> Problem description
Set down word for word each line from the start of the listing through the line that contains "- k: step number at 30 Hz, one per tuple", both included.

> Data provided
============================================================
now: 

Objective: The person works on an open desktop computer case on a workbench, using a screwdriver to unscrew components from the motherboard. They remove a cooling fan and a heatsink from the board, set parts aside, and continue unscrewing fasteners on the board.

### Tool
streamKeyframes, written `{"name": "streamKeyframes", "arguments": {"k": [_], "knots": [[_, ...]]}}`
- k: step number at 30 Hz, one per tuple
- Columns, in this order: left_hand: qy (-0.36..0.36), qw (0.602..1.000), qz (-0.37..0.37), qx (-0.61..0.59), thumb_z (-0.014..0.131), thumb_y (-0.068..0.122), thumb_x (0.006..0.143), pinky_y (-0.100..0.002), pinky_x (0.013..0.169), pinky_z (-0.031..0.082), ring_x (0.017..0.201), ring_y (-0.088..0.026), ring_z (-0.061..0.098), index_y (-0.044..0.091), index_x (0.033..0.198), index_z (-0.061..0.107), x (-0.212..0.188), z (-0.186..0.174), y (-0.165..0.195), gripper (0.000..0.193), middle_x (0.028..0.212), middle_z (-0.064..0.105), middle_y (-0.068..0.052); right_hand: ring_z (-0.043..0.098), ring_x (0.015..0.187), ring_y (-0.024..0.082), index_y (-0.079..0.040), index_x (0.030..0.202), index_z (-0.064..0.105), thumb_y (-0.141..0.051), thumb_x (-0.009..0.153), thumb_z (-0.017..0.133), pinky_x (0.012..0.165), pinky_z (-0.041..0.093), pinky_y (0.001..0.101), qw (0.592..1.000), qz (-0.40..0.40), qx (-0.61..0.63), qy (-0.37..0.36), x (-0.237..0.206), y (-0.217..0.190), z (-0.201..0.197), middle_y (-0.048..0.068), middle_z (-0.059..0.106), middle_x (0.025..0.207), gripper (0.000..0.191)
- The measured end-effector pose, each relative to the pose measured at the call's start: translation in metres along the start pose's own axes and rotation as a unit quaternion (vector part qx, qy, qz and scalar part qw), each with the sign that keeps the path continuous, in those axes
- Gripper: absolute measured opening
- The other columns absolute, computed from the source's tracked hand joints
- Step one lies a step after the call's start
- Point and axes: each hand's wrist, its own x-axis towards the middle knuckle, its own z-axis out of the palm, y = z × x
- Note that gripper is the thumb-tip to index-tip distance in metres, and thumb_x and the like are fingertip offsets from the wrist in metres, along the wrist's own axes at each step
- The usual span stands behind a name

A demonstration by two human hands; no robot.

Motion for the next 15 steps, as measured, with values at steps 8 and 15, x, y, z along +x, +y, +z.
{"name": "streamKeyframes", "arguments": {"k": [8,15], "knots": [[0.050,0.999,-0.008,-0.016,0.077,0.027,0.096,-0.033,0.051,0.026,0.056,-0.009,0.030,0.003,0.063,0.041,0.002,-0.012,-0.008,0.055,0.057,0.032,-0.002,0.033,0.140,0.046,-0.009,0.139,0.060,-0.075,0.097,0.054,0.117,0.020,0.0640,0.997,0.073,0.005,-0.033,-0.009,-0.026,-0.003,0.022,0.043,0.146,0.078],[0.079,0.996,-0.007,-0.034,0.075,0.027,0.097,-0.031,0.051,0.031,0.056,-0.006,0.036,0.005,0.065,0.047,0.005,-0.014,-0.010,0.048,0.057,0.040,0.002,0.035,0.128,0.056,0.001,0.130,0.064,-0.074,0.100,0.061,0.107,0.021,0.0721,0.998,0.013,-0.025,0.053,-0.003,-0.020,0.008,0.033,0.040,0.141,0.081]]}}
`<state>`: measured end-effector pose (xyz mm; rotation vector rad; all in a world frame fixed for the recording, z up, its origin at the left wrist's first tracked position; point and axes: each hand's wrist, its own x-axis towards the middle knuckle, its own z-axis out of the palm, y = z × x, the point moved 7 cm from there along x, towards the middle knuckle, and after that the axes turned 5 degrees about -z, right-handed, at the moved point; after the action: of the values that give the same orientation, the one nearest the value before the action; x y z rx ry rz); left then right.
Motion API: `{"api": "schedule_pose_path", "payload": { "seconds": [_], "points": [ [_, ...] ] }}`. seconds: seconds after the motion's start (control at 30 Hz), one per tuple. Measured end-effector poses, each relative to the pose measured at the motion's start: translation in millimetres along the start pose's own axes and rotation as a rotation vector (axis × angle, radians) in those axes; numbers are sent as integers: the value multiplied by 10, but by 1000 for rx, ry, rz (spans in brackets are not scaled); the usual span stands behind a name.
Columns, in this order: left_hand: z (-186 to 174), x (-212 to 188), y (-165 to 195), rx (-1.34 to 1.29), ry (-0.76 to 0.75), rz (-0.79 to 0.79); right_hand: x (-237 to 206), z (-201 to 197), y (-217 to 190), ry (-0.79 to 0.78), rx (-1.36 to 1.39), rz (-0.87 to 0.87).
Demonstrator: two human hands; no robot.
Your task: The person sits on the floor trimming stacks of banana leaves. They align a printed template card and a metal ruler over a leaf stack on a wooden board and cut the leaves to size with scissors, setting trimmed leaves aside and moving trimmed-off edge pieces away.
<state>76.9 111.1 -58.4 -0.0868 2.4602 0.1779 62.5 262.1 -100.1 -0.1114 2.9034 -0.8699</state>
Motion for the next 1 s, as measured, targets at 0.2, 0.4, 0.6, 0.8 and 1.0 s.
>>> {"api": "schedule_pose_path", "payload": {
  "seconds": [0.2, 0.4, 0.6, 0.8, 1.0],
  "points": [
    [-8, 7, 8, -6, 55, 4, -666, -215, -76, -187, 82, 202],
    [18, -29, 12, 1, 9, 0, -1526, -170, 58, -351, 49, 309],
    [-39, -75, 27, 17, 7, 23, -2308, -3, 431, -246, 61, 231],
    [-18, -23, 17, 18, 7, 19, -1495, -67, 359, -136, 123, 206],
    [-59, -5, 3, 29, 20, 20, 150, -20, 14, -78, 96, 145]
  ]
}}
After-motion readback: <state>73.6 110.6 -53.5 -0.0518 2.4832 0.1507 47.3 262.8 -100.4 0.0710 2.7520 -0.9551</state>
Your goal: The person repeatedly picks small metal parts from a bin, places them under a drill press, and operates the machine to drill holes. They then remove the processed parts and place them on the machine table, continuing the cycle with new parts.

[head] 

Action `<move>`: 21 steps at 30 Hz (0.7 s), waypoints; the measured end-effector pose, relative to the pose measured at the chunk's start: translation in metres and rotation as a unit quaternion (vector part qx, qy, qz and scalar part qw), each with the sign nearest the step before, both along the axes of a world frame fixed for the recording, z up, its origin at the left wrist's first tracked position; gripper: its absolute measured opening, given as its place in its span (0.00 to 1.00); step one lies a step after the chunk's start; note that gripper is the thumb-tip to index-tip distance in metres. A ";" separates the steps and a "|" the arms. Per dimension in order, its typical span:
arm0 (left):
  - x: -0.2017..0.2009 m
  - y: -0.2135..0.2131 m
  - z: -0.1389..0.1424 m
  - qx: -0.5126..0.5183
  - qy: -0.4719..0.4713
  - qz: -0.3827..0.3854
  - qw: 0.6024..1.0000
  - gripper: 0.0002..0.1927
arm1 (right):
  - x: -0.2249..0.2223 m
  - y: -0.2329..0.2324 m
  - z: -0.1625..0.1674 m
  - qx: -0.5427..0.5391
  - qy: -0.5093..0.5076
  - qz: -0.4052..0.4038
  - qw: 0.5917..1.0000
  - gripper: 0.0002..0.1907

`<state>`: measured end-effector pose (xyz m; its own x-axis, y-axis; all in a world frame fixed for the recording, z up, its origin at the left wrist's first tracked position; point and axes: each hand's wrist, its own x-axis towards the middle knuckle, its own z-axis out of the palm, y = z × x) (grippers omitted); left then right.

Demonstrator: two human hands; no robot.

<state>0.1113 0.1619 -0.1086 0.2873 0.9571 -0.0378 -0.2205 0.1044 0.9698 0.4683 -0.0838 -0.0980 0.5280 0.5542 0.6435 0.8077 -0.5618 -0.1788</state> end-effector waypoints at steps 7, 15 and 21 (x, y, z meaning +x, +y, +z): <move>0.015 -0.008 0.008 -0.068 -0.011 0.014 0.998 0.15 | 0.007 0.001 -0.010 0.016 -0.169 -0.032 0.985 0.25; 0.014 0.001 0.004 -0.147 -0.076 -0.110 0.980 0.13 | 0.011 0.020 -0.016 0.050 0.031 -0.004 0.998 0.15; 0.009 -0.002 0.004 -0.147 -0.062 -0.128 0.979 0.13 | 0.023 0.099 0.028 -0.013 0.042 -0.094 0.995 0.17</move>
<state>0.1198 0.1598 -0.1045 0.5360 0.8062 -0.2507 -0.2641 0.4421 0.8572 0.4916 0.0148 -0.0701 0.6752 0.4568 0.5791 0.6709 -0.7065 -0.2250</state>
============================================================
> Response area
now: 

Objective: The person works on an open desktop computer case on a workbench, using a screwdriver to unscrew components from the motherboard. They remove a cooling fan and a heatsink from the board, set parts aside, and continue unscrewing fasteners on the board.

### Tool
streamKeyframes, written `{"name": "streamKeyframes", "arguments": {"k": [_], "knots": [[_, ...]]}}`
- k: step number at 30 Hz, one per tuple

That finishes the output for this exercise.